(Work order): Once you reach the line containing "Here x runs" in the data below, restate each line word for word up to and including the one containing "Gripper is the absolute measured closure".
Recorded data Block Start
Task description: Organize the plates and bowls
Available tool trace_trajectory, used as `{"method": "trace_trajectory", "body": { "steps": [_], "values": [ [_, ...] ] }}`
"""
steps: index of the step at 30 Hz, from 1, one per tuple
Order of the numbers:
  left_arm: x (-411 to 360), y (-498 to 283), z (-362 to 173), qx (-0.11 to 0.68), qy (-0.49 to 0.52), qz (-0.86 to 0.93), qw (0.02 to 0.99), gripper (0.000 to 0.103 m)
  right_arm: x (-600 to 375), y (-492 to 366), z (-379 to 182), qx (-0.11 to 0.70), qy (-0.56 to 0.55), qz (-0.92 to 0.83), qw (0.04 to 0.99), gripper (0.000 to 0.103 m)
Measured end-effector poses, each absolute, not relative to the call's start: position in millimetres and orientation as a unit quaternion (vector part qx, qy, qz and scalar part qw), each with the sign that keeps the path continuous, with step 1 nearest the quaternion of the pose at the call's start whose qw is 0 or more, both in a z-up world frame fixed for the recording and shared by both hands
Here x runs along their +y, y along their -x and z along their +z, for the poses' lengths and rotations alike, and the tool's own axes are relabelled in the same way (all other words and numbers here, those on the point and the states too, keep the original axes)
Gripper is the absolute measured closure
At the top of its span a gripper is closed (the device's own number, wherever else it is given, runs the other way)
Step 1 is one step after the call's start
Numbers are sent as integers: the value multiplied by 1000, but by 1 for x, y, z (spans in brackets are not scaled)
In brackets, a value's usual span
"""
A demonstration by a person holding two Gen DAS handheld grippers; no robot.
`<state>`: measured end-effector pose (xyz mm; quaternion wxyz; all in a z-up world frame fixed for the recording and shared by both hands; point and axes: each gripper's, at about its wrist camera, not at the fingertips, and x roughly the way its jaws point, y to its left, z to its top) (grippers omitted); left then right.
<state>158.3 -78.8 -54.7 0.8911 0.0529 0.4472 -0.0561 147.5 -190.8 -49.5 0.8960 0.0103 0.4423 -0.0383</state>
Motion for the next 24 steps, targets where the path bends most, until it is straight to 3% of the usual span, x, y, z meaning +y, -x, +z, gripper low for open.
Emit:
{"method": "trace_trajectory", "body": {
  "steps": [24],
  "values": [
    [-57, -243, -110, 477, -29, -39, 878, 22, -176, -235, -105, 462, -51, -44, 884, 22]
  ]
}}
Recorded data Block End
(Task result):
Here x runs along their +y, y along their -x and z along their +z, for the poses' lengths and rotations alike, and the tool's own axes are relabelled in the same way (all other words and numbers here, those on the point and the states too, keep the original axes)
Gripper is the absolute measured closure

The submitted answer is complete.